EXERCISE AIM:
Go through the material and copy each line in which the word "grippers" shows up.
----
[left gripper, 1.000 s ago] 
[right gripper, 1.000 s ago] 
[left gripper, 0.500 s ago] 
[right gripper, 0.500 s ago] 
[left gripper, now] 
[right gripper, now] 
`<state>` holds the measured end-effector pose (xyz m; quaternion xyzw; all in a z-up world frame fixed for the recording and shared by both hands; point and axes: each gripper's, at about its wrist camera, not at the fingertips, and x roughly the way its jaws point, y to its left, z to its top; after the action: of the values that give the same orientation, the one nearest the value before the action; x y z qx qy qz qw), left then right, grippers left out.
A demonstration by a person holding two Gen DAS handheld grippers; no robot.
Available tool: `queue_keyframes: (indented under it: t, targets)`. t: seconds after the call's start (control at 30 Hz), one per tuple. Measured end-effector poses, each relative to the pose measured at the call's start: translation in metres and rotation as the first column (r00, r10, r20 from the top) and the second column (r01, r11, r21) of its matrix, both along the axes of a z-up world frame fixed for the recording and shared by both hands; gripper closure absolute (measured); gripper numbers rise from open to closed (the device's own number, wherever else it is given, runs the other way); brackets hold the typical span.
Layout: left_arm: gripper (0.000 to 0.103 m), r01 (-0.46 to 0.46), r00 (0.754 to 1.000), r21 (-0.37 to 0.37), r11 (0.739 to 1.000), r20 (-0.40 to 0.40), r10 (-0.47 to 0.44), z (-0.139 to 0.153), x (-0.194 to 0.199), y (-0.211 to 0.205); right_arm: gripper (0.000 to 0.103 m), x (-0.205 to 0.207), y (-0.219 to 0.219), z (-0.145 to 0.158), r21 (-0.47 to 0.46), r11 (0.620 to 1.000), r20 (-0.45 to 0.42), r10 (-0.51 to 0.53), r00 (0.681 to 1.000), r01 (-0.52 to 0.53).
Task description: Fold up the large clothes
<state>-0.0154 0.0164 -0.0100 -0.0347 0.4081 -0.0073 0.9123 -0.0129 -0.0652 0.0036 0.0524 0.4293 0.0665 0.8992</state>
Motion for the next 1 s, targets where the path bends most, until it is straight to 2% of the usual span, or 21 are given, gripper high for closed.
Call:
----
REPLY TO THE TASK:
`<state>` holds the measured end-effector pose (xyz m; quaternion xyzw; all in a z-up world frame fixed for the recording and shared by both hands; point and axes: each gripper's, at about its wrist camera, not at the fingertips, and x roughly the way its jaws point, y to its left, z to its top; after the action: of the values that give the same orientation, the one nearest the value before the action; x y z qx qy qz qw), left then right, grippers left out.
A demonstration by a person holding two Gen DAS handheld grippers; no robot.

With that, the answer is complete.